* DATASET RECORDS *
━━━━━━━━━━

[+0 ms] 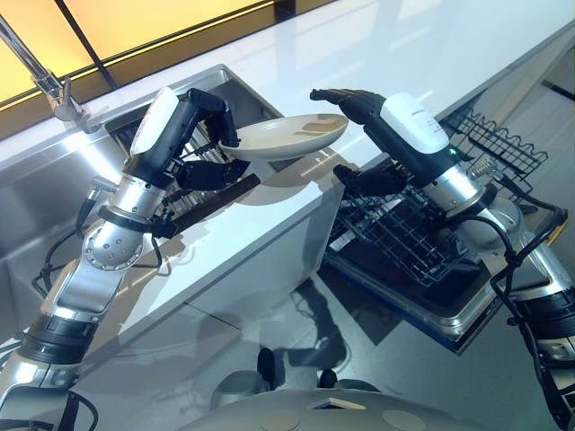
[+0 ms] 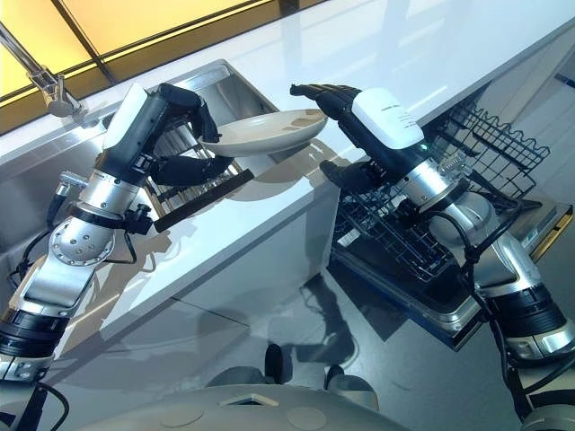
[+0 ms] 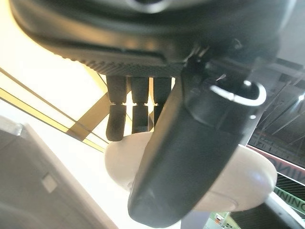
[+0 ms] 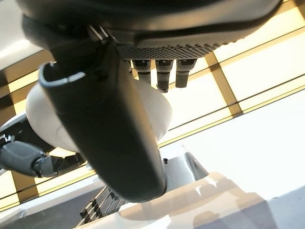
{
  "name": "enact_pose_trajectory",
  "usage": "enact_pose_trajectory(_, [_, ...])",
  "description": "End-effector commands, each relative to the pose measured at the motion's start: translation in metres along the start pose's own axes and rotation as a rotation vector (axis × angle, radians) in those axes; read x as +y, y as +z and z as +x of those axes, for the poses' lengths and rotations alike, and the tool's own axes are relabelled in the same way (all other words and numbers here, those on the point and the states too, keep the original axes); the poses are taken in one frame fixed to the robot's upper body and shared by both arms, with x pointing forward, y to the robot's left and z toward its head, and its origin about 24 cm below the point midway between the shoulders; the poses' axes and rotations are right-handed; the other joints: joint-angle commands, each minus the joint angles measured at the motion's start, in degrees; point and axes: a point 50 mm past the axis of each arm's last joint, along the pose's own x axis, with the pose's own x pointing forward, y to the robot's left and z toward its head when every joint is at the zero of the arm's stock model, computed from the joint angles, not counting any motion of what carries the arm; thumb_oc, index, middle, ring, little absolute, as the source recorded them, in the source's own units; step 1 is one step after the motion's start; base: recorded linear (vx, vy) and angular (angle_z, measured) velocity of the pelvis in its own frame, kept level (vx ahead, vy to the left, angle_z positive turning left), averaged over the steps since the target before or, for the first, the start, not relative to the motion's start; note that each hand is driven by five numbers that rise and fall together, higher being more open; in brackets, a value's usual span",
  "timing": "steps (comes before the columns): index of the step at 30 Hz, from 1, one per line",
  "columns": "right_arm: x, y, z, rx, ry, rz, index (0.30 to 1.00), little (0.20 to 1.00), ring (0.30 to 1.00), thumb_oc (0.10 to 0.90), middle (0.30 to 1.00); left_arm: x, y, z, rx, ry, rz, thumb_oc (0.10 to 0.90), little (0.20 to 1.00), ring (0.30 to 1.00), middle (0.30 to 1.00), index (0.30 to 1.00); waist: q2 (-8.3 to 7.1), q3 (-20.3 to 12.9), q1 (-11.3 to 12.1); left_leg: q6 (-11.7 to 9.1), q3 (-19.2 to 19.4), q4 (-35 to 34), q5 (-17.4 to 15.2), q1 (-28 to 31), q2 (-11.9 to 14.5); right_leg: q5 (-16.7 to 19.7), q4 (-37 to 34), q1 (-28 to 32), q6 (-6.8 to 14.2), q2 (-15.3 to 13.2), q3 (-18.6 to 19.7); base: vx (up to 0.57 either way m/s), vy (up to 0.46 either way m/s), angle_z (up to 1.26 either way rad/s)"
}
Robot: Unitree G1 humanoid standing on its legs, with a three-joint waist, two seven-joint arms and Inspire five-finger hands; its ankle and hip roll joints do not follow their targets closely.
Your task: Pick up plates and place into dishwasher.
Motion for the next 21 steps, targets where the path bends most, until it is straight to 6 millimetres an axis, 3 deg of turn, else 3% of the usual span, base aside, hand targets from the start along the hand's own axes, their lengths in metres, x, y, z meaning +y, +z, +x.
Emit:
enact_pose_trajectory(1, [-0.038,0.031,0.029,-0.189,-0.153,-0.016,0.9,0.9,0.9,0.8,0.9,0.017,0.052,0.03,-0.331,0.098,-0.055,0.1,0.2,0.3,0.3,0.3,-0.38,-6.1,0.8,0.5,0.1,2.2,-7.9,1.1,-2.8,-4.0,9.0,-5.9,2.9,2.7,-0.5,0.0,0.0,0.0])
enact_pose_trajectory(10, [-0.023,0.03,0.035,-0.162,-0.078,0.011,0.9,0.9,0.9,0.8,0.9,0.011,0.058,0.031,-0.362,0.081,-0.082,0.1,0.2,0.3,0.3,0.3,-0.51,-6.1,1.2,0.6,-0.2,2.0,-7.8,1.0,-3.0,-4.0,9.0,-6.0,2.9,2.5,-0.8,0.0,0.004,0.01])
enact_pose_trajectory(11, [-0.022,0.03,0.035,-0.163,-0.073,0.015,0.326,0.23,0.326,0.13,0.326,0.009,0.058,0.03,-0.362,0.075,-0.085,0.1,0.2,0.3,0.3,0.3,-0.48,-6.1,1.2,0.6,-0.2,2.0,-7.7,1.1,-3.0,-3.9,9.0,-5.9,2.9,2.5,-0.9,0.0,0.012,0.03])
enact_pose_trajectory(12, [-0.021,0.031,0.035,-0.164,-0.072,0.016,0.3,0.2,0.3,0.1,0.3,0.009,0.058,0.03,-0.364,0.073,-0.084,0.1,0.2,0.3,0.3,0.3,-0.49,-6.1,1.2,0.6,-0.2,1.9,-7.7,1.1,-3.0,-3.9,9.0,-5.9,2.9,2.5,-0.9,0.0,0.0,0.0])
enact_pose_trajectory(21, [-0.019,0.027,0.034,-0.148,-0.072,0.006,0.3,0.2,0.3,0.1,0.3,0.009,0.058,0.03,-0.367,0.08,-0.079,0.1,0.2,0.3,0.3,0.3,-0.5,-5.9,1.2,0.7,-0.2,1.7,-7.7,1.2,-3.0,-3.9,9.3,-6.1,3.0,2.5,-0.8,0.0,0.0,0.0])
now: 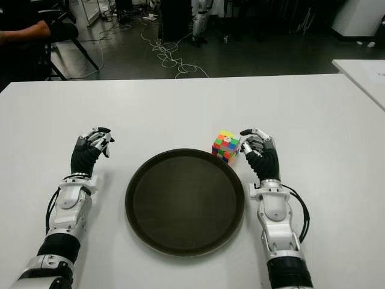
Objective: Pick up the Rubik's Cube and put it in the plate
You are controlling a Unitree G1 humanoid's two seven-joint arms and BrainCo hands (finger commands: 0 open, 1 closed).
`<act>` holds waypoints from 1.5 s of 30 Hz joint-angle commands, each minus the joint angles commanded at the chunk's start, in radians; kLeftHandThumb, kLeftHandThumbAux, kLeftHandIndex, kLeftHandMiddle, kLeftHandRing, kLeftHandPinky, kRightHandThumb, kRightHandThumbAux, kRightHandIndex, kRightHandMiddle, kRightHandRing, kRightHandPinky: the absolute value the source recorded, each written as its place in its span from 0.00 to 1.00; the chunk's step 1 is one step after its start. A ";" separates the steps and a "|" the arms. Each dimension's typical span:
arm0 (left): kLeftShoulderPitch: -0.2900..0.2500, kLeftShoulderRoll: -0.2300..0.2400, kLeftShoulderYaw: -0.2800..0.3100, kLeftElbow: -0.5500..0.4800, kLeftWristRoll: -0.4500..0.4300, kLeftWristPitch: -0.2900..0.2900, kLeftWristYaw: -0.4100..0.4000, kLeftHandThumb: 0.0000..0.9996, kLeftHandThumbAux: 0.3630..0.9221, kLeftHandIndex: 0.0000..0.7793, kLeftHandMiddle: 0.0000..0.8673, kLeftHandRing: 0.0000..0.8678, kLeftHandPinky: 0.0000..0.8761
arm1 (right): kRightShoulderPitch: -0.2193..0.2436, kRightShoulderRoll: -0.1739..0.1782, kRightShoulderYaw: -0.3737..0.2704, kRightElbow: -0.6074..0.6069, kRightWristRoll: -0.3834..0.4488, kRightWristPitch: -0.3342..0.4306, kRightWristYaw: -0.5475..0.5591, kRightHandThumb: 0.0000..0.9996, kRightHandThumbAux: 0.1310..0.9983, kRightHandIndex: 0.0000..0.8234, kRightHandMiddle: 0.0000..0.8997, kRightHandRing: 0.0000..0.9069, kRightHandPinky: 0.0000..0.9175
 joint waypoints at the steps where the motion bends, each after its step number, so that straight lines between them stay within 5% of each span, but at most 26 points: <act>1: 0.001 -0.003 0.000 -0.005 -0.001 0.004 -0.001 0.85 0.53 0.54 0.65 0.89 0.91 | 0.000 0.000 0.000 0.000 0.000 0.000 0.001 0.70 0.69 0.52 0.80 0.84 0.85; 22: -0.055 -0.059 -0.019 0.030 0.023 0.045 0.048 0.86 0.53 0.54 0.65 0.89 0.91 | -0.007 0.007 0.009 0.009 0.002 0.012 -0.001 0.69 0.69 0.52 0.82 0.85 0.87; 45: -0.071 -0.023 -0.014 0.114 0.058 0.021 0.076 0.86 0.53 0.54 0.66 0.88 0.89 | -0.017 -0.006 0.008 0.029 -0.048 -0.004 -0.047 0.70 0.69 0.52 0.81 0.84 0.86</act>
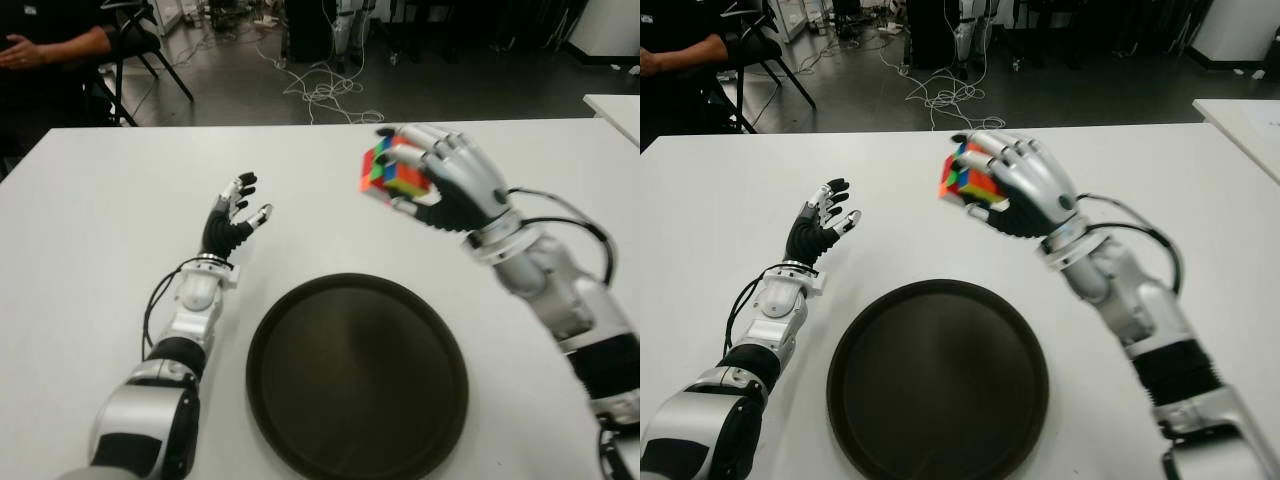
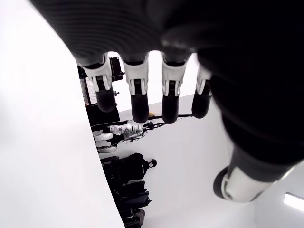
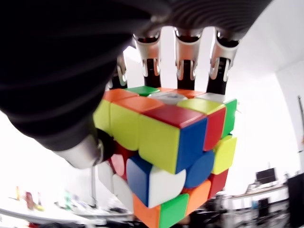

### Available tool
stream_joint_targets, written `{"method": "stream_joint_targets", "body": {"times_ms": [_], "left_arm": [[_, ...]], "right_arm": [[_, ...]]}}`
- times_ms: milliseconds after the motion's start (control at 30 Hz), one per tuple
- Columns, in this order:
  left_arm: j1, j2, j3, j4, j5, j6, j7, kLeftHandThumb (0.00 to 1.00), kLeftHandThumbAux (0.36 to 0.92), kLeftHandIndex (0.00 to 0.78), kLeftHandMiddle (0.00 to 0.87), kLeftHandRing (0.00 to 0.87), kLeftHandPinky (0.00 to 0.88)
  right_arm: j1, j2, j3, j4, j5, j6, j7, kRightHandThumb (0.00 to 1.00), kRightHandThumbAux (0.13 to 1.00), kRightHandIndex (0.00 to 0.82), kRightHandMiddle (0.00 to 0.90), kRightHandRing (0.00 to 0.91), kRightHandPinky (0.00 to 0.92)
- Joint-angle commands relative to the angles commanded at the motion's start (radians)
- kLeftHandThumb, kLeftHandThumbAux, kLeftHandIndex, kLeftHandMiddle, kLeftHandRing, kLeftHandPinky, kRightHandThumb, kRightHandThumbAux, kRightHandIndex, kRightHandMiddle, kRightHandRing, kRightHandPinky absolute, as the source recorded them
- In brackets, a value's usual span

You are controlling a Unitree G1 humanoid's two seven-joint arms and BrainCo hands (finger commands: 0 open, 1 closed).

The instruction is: Pick up the Rubik's Cube and put it in the plate

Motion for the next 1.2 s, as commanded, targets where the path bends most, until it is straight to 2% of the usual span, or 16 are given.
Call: {"method": "stream_joint_targets", "body": {"times_ms": [67,167,267,333,433,567,700,833,1033,1200], "left_arm": [[0.001,-0.001,0.0,-0.001,0.002,0.0,0.003,0.001,0.715,0.143,0.151,0.094,0.065],[0.001,-0.002,0.0,-0.001,0.005,0.004,0.015,0.004,0.721,0.145,0.151,0.095,0.065],[-0.001,-0.003,-0.001,-0.002,0.007,0.008,0.019,0.005,0.721,0.144,0.151,0.096,0.068],[-0.002,-0.004,-0.002,-0.002,0.008,0.009,0.023,0.004,0.718,0.144,0.15,0.096,0.07],[-0.001,-0.002,-0.005,-0.004,0.012,0.009,0.027,0.001,0.709,0.148,0.151,0.095,0.069],[0.0,0.001,-0.005,-0.005,0.009,0.007,0.02,0.0,0.699,0.154,0.152,0.095,0.067],[0.002,0.003,-0.004,-0.01,0.004,0.005,0.009,0.005,0.723,0.154,0.151,0.101,0.083],[0.004,0.004,-0.002,-0.015,0.0,0.003,0.002,0.007,0.742,0.161,0.153,0.107,0.092],[0.007,0.006,-0.001,-0.02,0.002,-0.001,0.0,0.001,0.735,0.166,0.153,0.106,0.087],[0.008,0.009,-0.005,-0.022,0.009,-0.002,0.003,0.0,0.703,0.161,0.148,0.11,0.091]], "right_arm": [[0.002,0.0,0.018,0.004,0.014,-0.011,0.037,0.825,0.699,0.362,0.518,0.595,0.652],[0.005,-0.036,0.07,-0.015,0.111,-0.064,0.221,0.824,0.699,0.364,0.506,0.565,0.606],[0.016,-0.044,0.093,-0.053,0.157,-0.076,0.329,0.824,0.699,0.369,0.493,0.527,0.559],[0.034,-0.047,0.11,-0.085,0.185,-0.082,0.391,0.824,0.698,0.372,0.487,0.507,0.535],[0.073,-0.073,0.117,-0.146,0.232,-0.092,0.474,0.824,0.699,0.374,0.483,0.495,0.514],[0.075,-0.085,0.107,-0.173,0.277,-0.086,0.553,0.823,0.699,0.375,0.481,0.487,0.496],[0.053,-0.094,0.096,-0.196,0.306,-0.052,0.638,0.822,0.7,0.376,0.478,0.472,0.481],[0.051,-0.097,0.085,-0.219,0.313,-0.026,0.687,0.822,0.7,0.377,0.477,0.471,0.479],[0.058,-0.1,0.072,-0.244,0.317,-0.013,0.726,0.822,0.7,0.38,0.474,0.465,0.467],[0.06,-0.108,0.068,-0.262,0.344,-0.019,0.762,0.821,0.7,0.379,0.474,0.47,0.468]]}}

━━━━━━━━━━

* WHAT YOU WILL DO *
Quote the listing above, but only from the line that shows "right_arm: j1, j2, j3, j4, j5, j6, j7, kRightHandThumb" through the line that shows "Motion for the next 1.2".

* EXERCISE ANSWER *
  right_arm: j1, j2, j3, j4, j5, j6, j7, kRightHandThumb (0.00 to 1.00), kRightHandThumbAux (0.13 to 1.00), kRightHandIndex (0.00 to 0.82), kRightHandMiddle (0.00 to 0.90), kRightHandRing (0.00 to 0.91), kRightHandPinky (0.00 to 0.92)
- Joint-angle commands relative to the angles commanded at the motion's start (radians)
- kLeftHandThumb, kLeftHandThumbAux, kLeftHandIndex, kLeftHandMiddle, kLeftHandRing, kLeftHandPinky, kRightHandThumb, kRightHandThumbAux, kRightHandIndex, kRightHandMiddle, kRightHandRing, kRightHandPinky absolute, as the source recorded them
- In brackets, a value's usual span

You are controlling a Unitree G1 humanoid's two seven-joint arms and BrainCo hands (finger commands: 0 open, 1 closed).

The instruction is: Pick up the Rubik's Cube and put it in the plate

Motion for the next 1.2 s, as commanded, targets where the path bends most, until it is straight to 2% of the usual span, or 16 are given.

No more output is given for this exercise.